2010: Kanye West — “Runaway” Feat. Pusha T

The video that kicked off the modern era of Kanye — and by extension, the modern era of rappers influenced and inspired by Kanye’s maniacal dedication to polyglot creative control. Pre-Hawaii Kanye was one sort of beast, but after he came home and crafted his first “short film,” he became the prototypical version of the god he always imagined himself to be. Now, ballerinas crop up in rap videos with semi-regularity and ‘Ye’s musical progeny craft ever more elaborate, intensely “artistic” videos; none will ever match the simple pleasure of hearing “You know your girlfriend’s a bird, right?”

2011: Tyler The Creator — “Yonkers”

The first time I saw Tyler The Creator seemingly eat a roach in stark black-and-white, not only was I grossed out beyond belief, but I also knew that Tyler was about to come to define a generation of in-your-face, DIY, young artists with a “f*ck it all” attitude and a startlingly easy, unpracticed grace. Kevin Abstract, Cole Bennett, and many of today’s most out-there independent musical filmmakers owe a debt to Tyler — and they all know it, too.

2012: Kanye West, Big Sean, Pusha T, 2 Chainz — “Mercy”

After “Runaway” cemented Kanye’s musical genius, “Mercy” established that his cult status could be conferred to just about everything he touched. The posse cut made GOOD Music the rap-centric record label to watch for the 2010s, exposed new sides to jokesters Big Sean and 2 Chainz to a broader audience I’m not sure they’d have otherwise, and sparked the beginnings of Pusha T’s career resurgence as the new avatar of wild-eyed coke rap.

2013: ASAP Rocky — “F*ckin’ Problems” Feat. 2 Chainz, Drake, and Kendrick Lamar

While all four artists were established stars by the time “F*ckin’ Problems” took over the airwaves, the video for the song was the first time they all shared a single platform at once — and the last.
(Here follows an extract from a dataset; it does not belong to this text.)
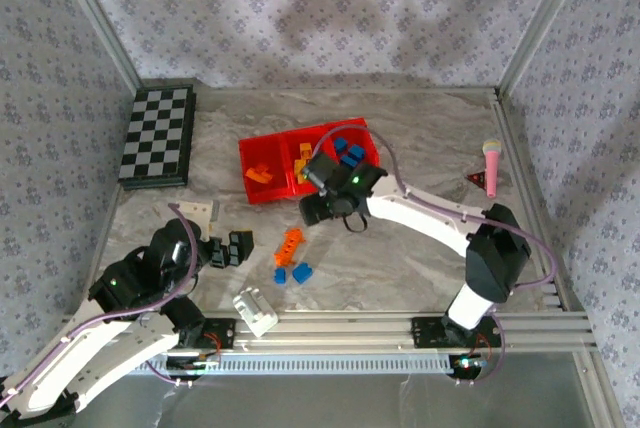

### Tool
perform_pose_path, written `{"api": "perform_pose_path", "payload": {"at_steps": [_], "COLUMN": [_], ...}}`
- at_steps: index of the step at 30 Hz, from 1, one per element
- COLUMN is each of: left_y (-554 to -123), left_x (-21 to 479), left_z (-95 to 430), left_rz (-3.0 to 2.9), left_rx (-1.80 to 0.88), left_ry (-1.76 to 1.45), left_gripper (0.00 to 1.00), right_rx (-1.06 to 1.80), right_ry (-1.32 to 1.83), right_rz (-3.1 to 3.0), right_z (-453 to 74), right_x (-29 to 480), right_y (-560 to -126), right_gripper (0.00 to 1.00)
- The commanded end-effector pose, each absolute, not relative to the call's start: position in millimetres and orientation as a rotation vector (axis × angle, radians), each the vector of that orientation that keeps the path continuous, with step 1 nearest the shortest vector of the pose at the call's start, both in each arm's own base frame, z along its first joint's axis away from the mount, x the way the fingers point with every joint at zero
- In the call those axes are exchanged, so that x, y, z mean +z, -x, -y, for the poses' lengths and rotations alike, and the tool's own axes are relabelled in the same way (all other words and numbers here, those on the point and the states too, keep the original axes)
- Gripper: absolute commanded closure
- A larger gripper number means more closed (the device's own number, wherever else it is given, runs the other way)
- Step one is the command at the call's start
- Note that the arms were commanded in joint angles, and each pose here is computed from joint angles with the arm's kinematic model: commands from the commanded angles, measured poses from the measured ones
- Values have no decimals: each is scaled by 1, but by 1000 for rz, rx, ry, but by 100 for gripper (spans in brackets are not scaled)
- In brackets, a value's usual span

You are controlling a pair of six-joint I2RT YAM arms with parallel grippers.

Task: Sort the legos into containers by color
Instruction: Pick up the lego from the bottom-center of the table.

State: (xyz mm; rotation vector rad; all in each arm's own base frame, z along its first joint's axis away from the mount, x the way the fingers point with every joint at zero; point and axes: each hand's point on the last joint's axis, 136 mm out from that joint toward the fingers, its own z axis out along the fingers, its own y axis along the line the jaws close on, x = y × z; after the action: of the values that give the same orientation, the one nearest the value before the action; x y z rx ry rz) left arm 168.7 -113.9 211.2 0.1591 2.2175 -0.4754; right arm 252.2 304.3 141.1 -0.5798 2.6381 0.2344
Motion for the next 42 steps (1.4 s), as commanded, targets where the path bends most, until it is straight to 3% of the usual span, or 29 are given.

It was also the time that each adopted something from the others — Kendrick Lamar became a fashion plate, ASAP Rocky was acknowledged as a premier lyricist, Drake loaned out his indefatigable star power to his collaborators and was in turn blessed with some of 2 Chainz’ charisma — a thing that, up until that moment, it seemed he lacked. “F*ckin’ Problems” was a f*ckin’ problem for the rap game, making the fact that none of these peers have collaborated since a huge shame.

2014: Bobby Shmurda — “Hot N****”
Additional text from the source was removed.